If you don’t know already, in 2007, Jay Inslee “co-wrote” a book called Apollo’s Fire that has barely managed to crack the top million in sales on Amazon (for the price of 1 cent the book can be yours). It is a book that has failed to have any significant policy impacts—unless, of course, Inslee gets his way and implements a fuel mandate by executive order. It is Inslee’s “green manifesto,” littered with factual errors and ridiculous predictions.
One such prediction has proved particularly highly inaccurate—to the impending detriment of Washingtonians’ pocketbooks. Inslee bases much of his “clean fuel” claims—and fuel mandate agenda—on what he predicted would be the availability of a new, supposedly more efficient biofuel called “cellulosic ethanol.” Shift previously reported how his prediction has fallen well short of reality—you can read about it here. However, new reports paint a far grimmer picture of just how unrealistic the prediction is that Inslee’s bases his claims on.

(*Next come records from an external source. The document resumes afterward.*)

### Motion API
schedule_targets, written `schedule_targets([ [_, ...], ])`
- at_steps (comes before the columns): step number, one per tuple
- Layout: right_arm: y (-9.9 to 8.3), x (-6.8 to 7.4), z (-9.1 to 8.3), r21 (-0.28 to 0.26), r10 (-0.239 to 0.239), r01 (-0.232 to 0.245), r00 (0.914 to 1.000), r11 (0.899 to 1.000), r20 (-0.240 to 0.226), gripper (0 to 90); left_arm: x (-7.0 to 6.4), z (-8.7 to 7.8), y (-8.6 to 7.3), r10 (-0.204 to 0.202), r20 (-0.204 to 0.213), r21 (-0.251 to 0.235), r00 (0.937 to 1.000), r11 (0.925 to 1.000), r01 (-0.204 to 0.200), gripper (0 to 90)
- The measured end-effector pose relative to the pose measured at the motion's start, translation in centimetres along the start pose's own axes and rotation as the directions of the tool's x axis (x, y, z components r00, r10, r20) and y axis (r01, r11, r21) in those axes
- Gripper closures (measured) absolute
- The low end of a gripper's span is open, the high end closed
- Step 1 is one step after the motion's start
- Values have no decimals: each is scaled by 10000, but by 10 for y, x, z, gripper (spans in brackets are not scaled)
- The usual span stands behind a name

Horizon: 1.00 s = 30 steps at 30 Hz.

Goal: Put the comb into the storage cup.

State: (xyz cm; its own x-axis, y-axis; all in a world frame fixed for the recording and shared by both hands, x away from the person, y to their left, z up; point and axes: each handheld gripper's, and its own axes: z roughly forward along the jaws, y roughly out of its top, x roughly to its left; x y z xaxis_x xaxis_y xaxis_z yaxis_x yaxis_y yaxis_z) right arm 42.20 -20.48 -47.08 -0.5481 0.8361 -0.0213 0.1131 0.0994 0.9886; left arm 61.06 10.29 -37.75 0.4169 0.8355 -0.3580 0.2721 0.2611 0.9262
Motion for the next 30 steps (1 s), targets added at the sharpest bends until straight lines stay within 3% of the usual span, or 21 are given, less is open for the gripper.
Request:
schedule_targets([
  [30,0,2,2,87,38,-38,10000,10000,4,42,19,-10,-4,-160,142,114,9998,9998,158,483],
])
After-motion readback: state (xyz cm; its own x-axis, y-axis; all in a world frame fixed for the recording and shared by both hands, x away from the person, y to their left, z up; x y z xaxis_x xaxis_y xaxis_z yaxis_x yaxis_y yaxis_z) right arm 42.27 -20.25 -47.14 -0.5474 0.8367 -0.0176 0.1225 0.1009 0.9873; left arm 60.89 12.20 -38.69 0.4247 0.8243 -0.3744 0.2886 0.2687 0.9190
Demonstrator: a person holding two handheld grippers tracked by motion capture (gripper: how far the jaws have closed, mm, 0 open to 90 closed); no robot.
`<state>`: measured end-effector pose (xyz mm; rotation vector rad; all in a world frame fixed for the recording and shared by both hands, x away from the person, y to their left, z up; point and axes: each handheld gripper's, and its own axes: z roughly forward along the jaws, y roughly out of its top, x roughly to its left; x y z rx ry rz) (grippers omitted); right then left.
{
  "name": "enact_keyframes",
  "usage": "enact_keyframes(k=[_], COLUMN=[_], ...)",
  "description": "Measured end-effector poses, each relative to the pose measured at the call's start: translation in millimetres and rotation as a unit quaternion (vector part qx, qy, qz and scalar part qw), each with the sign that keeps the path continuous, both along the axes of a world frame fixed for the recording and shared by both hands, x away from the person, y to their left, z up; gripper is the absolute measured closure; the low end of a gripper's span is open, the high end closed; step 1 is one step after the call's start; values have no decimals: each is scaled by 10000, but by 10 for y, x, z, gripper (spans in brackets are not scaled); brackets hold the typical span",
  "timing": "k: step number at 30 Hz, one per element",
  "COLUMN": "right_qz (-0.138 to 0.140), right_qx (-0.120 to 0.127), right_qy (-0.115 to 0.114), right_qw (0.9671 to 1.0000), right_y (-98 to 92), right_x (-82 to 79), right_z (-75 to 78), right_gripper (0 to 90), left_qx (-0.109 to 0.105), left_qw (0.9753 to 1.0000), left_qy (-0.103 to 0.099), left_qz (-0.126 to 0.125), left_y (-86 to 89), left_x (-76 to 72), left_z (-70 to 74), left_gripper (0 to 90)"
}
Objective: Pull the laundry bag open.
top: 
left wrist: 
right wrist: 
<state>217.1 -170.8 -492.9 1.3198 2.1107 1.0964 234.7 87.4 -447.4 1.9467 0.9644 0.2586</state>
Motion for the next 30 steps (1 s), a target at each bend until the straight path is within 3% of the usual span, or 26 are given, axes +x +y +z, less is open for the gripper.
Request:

According to Capital Press, the University of Washington is no longer pursuing the original goal of its $40 million program (awarded by the U.S. Department of Agriculture in 2011) to produce cellulosic fuel. Why? Researchers have run into a serious problem: it’s unrealistic financially and otherwise.
The program’s “original ambition was to produce from deciduous trees a commercially viable cellulosic substitute for petroleum-based gasoline.” However, the focus has “fundamentally shifted.” Rather than producing transportation fuels, the “end product will be chemicals used in paints, adhesives, plastics and other products such as de-icing salts.” Capital Press,
“Converting poplar trees all the way to fuel is going to be tough financially,” said the program’s leader, UW professor Rick Gustafson, a chemical engineer.
“If we stay with that goal, there’s a good chance we won’t get anything done,” he said.
Gustafson said the project will still lay the foundation for a Northwest biofuels industry, assuming it’s ever financially practical. He also said efforts elsewhere are progressing and that concerns about climate change may re-energize the push for green fuels.
But he acknowledged that critics have a point when they lampoon cellulosic fuel as the technology that’s perpetually five years from fruition.
“I wish I could say it’s (baloney), but it’s true,” he said…
He said cellulosic fuels could be made for about $4 a gallon, but that doesn’t include the cost of building a refinery, which could double the fuel price.
The problem behind Inslee’s failed prediction is that his search for a “cost-effective” fuel mandate scheme depends on the emergence of cellulosic ethanol, which he insists is “much lower cost than current biofuels.” Inslee once told people to “calm down” about the potential burdensome costs of his scheme because there is “a million ways” to develop a fuel mandate. As Shift reported, Inslee is wrong. It turns out that “there are only a limited number of ways to design an LCFS,” and Inslee’s involve cellulosic ethanol. Unfortunately for our green governor, the latest attempt to produce cellulosic ethanol, a $40 million attempt, failed.